Amazon is known for their customer-centricity - whether we agree or not. Now you can too!
Nikole Wintermeier | Jul 08, 2019
Amazon is known for their customer-centricity - whether we agree or not. Now you can too!
Janet can’t wait for her next holiday in the sun. Sitting at her desk, she tells her computer Bob to browse for swimsuits. Bob’s screen flashes, presenting her two options from her favorite webshops.
“Bob, go to VR changing room,” Janet whispers, careful not to alert her colleagues and Robot-boss. She tries on both swimsuits, opting in the end for the yellow bikini (her favorite color!) paired with the straw hat that the store seamlessly recommends.
1-click later and Janet is checked out. Two hours after that and a little drone delivers her purchases with the note: “Hey Janet, thanks for buying me! Enjoy your trip to Ibiza!”.
Janet puts the package quietly away before activating Bob once more - this time looking for a good old e-read.
This may look like a futuristic scenario, but actually, all of these technologies exist or are being piloted by Amazon.
Except for Robot-bosses. Unfortunately, we are all still left with very tangible, human executives.
So we get it. If you're managing eCommerce store,
“There is no question that Amazon is your big red flag” (CEO of Crobox, Rodger Buyvoets)
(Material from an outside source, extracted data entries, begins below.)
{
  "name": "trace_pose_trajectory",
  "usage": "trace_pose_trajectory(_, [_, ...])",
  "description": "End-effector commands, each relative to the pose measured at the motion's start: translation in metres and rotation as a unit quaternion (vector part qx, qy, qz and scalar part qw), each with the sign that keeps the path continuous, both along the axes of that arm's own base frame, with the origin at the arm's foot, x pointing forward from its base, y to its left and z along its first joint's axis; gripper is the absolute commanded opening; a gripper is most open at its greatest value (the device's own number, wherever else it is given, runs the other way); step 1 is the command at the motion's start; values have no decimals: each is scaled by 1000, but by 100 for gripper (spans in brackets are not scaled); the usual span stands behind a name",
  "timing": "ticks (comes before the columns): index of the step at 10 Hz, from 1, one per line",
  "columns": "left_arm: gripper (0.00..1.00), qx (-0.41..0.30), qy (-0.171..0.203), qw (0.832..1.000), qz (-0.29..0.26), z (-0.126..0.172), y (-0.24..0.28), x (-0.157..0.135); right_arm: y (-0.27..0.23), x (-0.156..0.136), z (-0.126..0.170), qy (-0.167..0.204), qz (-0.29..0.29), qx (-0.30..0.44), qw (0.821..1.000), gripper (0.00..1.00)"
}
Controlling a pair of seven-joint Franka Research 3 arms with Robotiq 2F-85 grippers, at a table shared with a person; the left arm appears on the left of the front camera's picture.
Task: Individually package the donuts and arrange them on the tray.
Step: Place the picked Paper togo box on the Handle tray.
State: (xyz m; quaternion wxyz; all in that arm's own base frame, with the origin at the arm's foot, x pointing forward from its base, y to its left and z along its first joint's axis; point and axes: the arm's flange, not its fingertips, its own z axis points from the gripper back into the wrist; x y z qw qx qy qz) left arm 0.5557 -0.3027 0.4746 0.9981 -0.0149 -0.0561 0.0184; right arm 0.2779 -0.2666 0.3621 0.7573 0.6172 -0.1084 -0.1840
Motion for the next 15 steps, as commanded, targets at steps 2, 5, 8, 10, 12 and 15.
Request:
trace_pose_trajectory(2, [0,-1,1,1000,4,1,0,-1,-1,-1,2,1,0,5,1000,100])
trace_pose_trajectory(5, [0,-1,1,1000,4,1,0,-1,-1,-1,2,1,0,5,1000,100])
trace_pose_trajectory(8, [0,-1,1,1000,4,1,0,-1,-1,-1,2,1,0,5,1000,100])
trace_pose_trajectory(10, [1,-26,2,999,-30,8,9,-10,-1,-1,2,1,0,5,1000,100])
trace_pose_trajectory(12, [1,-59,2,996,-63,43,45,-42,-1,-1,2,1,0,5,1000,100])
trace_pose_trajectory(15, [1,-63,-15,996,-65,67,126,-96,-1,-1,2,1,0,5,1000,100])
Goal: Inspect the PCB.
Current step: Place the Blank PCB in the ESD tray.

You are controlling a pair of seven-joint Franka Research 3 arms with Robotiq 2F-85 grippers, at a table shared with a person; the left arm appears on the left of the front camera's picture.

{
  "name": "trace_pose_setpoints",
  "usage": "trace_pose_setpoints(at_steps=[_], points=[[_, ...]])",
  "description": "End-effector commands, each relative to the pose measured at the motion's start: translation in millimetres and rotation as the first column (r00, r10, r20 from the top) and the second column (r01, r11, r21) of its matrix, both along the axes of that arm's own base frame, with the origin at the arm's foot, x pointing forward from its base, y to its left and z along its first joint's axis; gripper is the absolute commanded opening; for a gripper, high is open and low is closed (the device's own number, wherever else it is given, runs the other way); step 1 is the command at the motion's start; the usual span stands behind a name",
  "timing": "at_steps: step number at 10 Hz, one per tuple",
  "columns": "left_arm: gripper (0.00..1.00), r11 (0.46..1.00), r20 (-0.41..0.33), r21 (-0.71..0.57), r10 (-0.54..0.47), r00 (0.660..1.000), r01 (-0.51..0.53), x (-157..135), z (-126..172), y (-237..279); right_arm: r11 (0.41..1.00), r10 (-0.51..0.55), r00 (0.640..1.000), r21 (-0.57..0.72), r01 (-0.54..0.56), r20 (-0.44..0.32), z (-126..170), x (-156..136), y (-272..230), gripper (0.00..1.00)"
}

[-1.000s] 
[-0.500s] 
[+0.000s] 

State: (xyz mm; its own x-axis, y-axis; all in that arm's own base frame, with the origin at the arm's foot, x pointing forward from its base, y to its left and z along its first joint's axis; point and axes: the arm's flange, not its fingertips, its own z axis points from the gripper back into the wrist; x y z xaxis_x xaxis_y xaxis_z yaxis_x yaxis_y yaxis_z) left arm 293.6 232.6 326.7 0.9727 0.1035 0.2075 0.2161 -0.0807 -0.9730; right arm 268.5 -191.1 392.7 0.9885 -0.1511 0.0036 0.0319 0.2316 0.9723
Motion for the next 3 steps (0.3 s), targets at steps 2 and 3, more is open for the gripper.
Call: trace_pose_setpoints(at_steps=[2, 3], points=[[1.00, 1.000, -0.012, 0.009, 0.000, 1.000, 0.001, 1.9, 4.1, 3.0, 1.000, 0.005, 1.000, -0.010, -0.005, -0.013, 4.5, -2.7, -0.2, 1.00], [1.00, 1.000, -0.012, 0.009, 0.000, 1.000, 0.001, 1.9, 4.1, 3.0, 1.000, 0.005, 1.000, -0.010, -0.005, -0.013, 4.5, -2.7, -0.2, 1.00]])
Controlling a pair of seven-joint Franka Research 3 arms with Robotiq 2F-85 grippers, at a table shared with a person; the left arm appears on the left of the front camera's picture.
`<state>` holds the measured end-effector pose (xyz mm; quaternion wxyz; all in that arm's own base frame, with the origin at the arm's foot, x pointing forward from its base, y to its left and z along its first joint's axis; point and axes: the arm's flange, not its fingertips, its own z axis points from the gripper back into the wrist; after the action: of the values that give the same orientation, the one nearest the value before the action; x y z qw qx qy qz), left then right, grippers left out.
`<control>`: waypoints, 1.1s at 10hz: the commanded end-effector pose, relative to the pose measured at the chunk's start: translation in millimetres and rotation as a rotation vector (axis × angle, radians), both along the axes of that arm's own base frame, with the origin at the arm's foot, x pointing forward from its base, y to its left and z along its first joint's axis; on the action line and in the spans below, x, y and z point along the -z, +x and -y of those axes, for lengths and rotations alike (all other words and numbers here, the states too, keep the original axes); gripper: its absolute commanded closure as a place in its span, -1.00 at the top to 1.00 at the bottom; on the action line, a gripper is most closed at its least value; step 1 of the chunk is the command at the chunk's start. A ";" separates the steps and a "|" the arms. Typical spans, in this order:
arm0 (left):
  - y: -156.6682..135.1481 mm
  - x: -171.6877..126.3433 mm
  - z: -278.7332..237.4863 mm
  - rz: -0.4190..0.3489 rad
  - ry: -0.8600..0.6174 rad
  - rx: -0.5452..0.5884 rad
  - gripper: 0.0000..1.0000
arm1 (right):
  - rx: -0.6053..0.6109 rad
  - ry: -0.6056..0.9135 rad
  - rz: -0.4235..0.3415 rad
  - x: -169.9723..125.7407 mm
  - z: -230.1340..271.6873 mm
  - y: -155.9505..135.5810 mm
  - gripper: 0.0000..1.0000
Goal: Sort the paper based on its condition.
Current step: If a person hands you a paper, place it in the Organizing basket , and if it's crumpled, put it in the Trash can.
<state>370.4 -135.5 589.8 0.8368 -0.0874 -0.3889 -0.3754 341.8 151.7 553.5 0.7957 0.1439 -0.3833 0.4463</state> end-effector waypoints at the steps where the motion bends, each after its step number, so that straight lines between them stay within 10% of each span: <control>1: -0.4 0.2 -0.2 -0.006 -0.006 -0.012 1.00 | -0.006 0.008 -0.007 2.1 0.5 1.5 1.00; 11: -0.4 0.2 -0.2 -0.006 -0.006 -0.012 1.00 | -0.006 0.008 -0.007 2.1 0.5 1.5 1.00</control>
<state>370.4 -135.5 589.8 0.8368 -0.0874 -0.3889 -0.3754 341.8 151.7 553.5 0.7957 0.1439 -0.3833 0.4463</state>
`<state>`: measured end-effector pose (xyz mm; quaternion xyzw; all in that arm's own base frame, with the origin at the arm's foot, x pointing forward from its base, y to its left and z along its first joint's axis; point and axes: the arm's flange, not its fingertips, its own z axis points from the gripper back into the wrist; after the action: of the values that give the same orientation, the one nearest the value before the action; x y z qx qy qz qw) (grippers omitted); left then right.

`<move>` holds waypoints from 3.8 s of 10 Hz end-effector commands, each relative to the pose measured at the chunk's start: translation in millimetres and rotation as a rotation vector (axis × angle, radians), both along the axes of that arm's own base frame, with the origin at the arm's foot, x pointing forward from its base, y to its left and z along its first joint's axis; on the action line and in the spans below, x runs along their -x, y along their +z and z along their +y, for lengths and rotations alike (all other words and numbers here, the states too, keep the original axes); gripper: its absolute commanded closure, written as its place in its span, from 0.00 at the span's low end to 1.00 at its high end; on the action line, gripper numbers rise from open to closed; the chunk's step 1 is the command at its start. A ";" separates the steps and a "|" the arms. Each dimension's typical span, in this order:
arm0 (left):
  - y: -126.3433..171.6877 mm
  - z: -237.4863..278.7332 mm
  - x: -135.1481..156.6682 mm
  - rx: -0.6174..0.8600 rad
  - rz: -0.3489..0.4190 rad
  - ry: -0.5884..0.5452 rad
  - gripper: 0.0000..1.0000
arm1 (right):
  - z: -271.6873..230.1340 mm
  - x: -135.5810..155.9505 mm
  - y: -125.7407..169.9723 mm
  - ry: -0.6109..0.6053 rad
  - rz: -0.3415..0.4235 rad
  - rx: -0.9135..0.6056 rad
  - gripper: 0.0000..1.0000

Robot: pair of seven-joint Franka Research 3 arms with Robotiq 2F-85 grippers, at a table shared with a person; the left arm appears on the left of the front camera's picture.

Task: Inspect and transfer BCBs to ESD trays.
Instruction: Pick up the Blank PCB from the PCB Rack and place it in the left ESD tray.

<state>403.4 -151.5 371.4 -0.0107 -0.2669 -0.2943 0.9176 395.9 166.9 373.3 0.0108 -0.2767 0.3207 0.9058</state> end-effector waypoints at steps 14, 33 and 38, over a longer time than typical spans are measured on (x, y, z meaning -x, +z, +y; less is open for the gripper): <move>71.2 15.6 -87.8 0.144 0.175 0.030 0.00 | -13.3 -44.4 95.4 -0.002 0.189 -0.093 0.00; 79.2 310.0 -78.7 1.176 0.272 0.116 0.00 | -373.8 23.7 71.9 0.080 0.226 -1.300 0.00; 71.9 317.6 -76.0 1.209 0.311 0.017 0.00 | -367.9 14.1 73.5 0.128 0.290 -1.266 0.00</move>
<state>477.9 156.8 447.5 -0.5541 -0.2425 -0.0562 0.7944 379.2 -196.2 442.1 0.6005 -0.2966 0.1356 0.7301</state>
Pureplayers like Amazon have had a head start. But I'm here to tell you that although seemingly way ahead of you, there are actually ways you can catch up.
Catching up to Amazon if you're not a purplayer is possible - just like Janet’s shopping experience.
Throughout this article, we’ll learn about Amazon’s market share, and I’ll walk you through 7 steps to harnessing some of that legendary Amazonian customer-centricity.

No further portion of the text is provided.